Sources: https://arxiv.org/pdf/1403.5536v1.pdf, Effective Sample Size greater than Actual Sample Size, https://cran.r-project.org/web/packages/mcmcse/mcmcse.pdf
$$
\tau_5 = \frac{\sigma^2}{\lambda^2}
$$
where $\lambda^2 = \text{var}(x)$ and $\sigma^2$ is an estimate of the spectral density at frequency zero (the coda::effectiveSize
definition above).
Note that the Stan Reference Manual provides an extension to $ESS_1$ for multiple MCMC chains.
Best Answer
Good question. FYI, this problem is also there in the univariate setting, and is not only in the multivariate ESS.
This is the best I can think of right now. The choice of choosing the optimal batch size is an open problem. However, it is clear that in terms of asymptotics, $b_n$ should increase with $n$ (this is mentioned in the paper also I think. In general it is known that if $b_n$ does not increase with $n$, then $\Sigma$ will not be strongly consistent).
So instead of looking at $1 \leq b_n \leq n$ it will be better (or at least theoretically better) to look at $b_n = n^{t}$ where $0 < t < 1$. Now, let me first explain how the batch means estimator works. Suppose you have a $p$-dimensional Markov chain $X_1, X_2, X_3, \dots, X_n$. To estimate $\Sigma$, this Markov chain is broken into batches ($a_n$ batches of size $b_n$), and the sample mean of each batch is calculated ($\bar{Y}_i$).

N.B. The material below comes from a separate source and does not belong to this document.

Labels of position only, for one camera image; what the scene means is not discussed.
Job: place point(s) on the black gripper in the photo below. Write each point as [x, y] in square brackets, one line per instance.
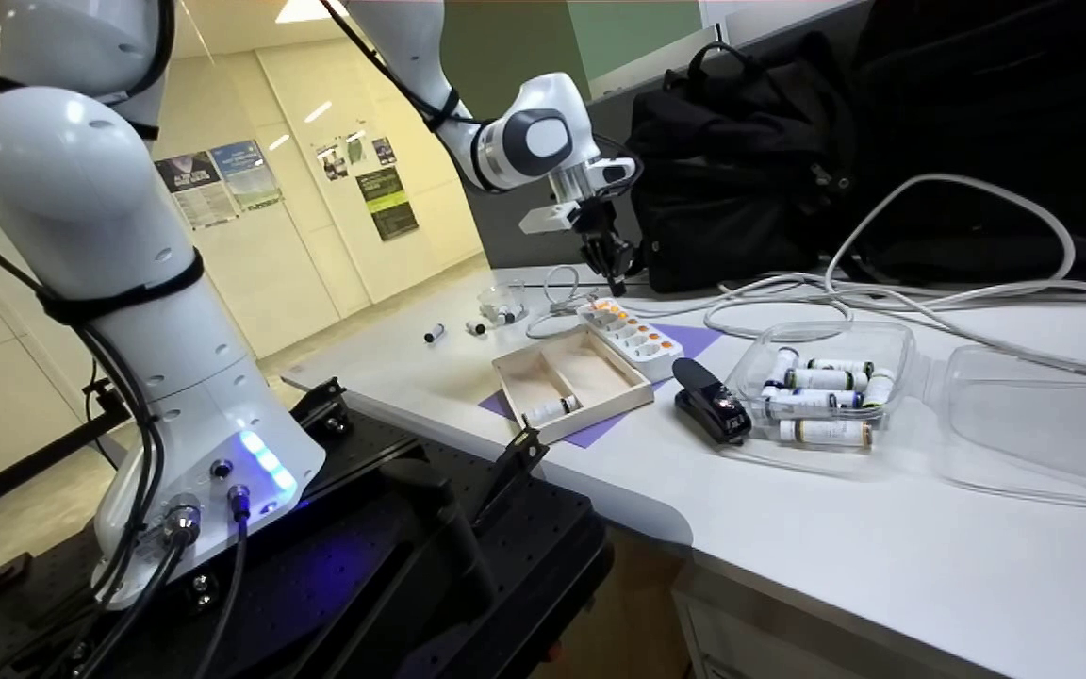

$$ \underbrace{X_1, \dots, X_{b_n}}_{\bar{Y}_{1}}, \quad \underbrace{X_{b_n+1}, \dots, X_{2b_n}}_{\bar{Y}_{2}}, \quad \dots\quad ,\underbrace{X_{n-b_n+1},\dots, X_{n}}_{\bar{Y}_{a_n}}.$$
The sample covariance (scaled) is the batch means estimator.
If $b_n = 1$, then the batch means will be exactly the Markov chain, and your batch means estimator will estimate $\Lambda$ and not $\Sigma$. If $b_n = 2$ then that means you are assuming that there is only a significant correlation upto lag 1, and all correlation after that is too small. This is likely not true, since lags go upto over and above 20-40 usually.
On the other hand, if $b_n > n/2$ you have only one batch, and thus will have no batch means estimator. So you definitely want $b_n < n/2$. But you also want $b_n$ to be low enough so that you have enough batches to calculate the covariance structure.
In Vats et al., I think they choose $n^{1/2}$ for when its slowly mixing and $n^{1/3}$ when it is reasonable. A reasonable thing to do is to look at how many significant lags you have. If you have large lags, then choose a larger batch size, and if you have small lags choose a smaller batch size. If you want to use the method you mentioned, this I would restrict $b_n$ to be over a much smaller set. Maybe let $T = \{ .1, .2, .3, .4, .5\}$, and take $$ \text{mESS}^* = \min_{t \in T, b_n = n^t} \text{mESS}(b_n)$$
From my understanding of the field, there is still some work to be done in choosing batch sizes, and a couple of groups (including Vats et al) are working on this problem. However, the ad-hoc way of choosing batch sizes by learning from the ACF plots seems to have worked so far.
EDIT------
Here is another way to think about this. Note that the batch size should ideally be such that the batch means $\bar{Y}$ have no lag associated with it. So the batch size can be chosen such that the acf plot for the batch means shows no significant lags.
Consider the AR(1) example below (this is univariate, but can be extended to the multivariate setting). For $\epsilon \sim N(0,1)$. $$x_t = \rho x_{t-1} + \epsilon. $$
The closer $\rho$ is to 1, the slower mixing the chain is. I set $\rho = .5$ and run the Markov chain for $n = 100,000$ iterations. Here is the ACF plot for the Markov chain $x_t$.
Seeing how there are lags only up to 5-6, I choose $b_n = \lfloor n^{1/5} \rfloor$, break the chain into batches, and calculate the batchmeans. Now I present the ACF for the batch means.
Ah, there is one significant lag in the batch means. So maybe $t = 1/5$ is too low. I choose $t = 1/4$ instead (you could choose something inbetween also, but this is easier), and again look at the acf of the batch means.
No significant lags! So now you know that choosing $b_n = \lfloor n^{1/4} \rfloor$ gives you big enough batches so that subsequent batch means are approximately uncorrelated.